Like Rome, Lisbon is a city built on seven hills. Those hills overlook the River Tagus, for Lisbon is also an ancient seaport. Known to the Phoenicians, Lisbon was used by the Romans to control their western province of Lusitania. It was a younger son of the fifteenth-century monarch King John who was destined to open a new chapter in Portugal's maritime history. That younger son was Prince Henry, known to this day as "The Navigator," although his achievements had more to do with planning than executing the remarkable series of voyages of exploration that was to transform his country from a provincial Atlantic outpost to a powerhouse of trade and empire. It was Prince Henry who insisted on accurate charts of the Azores, grasping their significance as a staging post for Atlantic exploration. In the course of the fifteenth century, Portuguese explorers edged south along the coast of western Africa, with Bernal Diaz rounding the Cape of Good Hope in 1487. Ten years later, Vasco da Gama crossed the Indian Ocean from Malindi to Calicut, opening up the Indian continent (and subsequently the coast of China) for Portuguese trade. By 1500, Fernando Alvares Cabral had discovered the tropical world of Brazil.

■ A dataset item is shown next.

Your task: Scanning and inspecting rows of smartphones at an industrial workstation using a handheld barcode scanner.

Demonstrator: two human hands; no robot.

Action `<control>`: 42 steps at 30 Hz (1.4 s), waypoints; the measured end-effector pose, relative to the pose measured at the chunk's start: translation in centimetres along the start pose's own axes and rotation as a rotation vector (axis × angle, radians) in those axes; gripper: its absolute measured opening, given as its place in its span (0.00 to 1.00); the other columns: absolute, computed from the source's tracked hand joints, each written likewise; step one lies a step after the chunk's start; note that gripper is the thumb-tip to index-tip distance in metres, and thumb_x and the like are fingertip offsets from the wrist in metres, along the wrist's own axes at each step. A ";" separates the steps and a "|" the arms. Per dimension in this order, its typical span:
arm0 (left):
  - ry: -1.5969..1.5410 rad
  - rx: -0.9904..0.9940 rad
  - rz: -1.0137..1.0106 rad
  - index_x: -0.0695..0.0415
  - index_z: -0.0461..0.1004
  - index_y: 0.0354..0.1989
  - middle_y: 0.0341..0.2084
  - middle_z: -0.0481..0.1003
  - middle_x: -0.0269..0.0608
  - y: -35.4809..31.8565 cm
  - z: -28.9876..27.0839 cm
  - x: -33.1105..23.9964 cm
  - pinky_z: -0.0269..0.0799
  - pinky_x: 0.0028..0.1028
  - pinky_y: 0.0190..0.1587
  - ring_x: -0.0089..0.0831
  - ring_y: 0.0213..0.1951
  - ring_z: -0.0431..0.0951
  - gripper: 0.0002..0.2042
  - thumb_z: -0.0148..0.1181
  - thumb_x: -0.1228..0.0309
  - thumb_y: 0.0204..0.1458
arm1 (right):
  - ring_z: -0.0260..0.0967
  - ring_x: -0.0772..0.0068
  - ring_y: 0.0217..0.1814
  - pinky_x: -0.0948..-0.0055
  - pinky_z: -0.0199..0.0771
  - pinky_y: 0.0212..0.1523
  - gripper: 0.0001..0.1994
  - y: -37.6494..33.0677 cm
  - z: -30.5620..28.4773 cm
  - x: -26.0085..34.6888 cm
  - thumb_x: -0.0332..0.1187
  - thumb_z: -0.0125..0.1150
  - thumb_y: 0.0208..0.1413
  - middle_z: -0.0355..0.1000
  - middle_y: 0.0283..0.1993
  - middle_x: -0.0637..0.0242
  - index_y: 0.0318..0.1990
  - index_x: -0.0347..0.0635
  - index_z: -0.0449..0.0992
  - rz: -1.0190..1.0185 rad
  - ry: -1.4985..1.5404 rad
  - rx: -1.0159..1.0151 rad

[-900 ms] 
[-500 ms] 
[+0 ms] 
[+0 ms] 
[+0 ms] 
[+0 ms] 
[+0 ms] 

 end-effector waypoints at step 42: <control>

The effect on the Portuguese imagination of contact with these hitherto unfamiliar parts of the globe was dramatic. Intoxicated with exoticism, a new artistic style was born that bears the name of King John's successor, King Manuel. The Manueline style, at its best in the Jeronimoes Monastery—a building that miraculously survived the 1755 Lisbon earthquake—luxuriates in spiral rope-work and trailing foliage, anchors and elephants, the latter supporting the altars of the transept chapels. Vasco da Gama is buried in the monastery church along with Camoes, the Portuguese national poet whose work draws inspiration from the Portuguese voyages of the discovery. The celebrated monastery cloister uses creamy limestone to further refine this distinctive Manueline style.

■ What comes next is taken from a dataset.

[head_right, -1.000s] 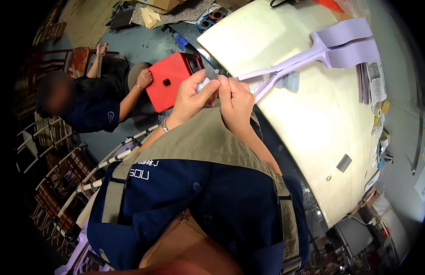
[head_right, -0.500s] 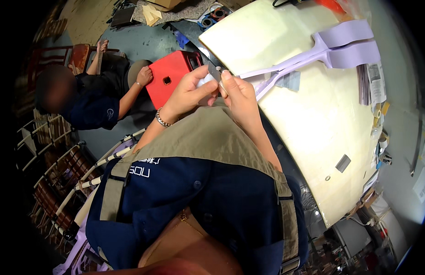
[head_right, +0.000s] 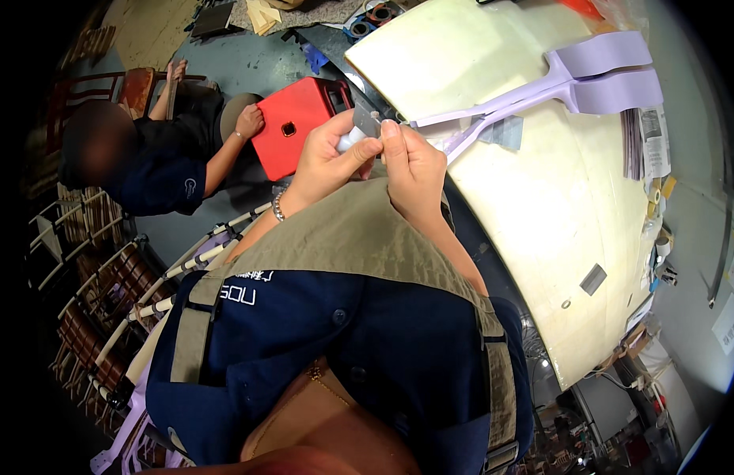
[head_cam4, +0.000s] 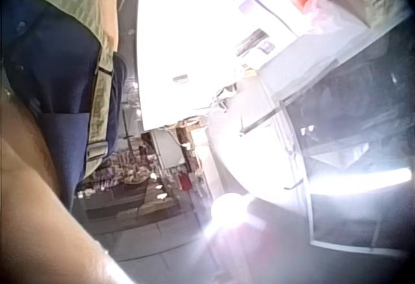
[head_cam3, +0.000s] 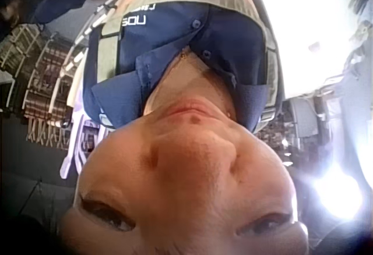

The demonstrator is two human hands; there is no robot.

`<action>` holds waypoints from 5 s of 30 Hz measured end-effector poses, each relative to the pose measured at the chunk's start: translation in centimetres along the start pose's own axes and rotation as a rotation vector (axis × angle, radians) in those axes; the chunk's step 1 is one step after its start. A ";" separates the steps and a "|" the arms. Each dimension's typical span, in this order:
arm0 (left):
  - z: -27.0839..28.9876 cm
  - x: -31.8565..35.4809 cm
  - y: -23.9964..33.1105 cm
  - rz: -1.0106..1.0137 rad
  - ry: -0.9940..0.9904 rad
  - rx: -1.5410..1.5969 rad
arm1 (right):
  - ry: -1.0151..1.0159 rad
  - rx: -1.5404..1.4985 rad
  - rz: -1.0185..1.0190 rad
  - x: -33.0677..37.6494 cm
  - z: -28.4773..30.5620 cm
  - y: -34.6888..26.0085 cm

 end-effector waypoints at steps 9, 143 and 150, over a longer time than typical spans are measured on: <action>-0.6 -0.3 -0.3 -0.106 0.048 0.003 | 0.084 0.248 0.316 -0.5 0.2 1.1; 1.0 -1.1 5.8 -0.602 0.087 -0.593 | -0.023 0.129 0.433 -2.7 1.0 -4.2; 1.5 -1.8 3.0 -0.314 0.158 -0.407 | 0.231 -0.227 0.441 -3.8 2.8 -6.4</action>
Point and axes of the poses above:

In front of the monastery, at the edge of the river in the city's ancient inner harbor stands a Monument to the Discovers, headed by Prince Henry. A surrounding plaza incorporates a marbled map of the Portuguese world stretching from Brazil in the west to Macau in the east. Today's Lisbon, understandably, is a cosmopolitan city, with a mixed population drawn from all over the Portuguese world. In perfect weather, we today had a chance to sample some of the delights of this ancient city, with a morning visit to the Jeronimoes Monastery and the Monument to the Discovers. More importantly, we connected with the city's proud maritime tradition by arriving and departing by sea, along the banks of the Tagus.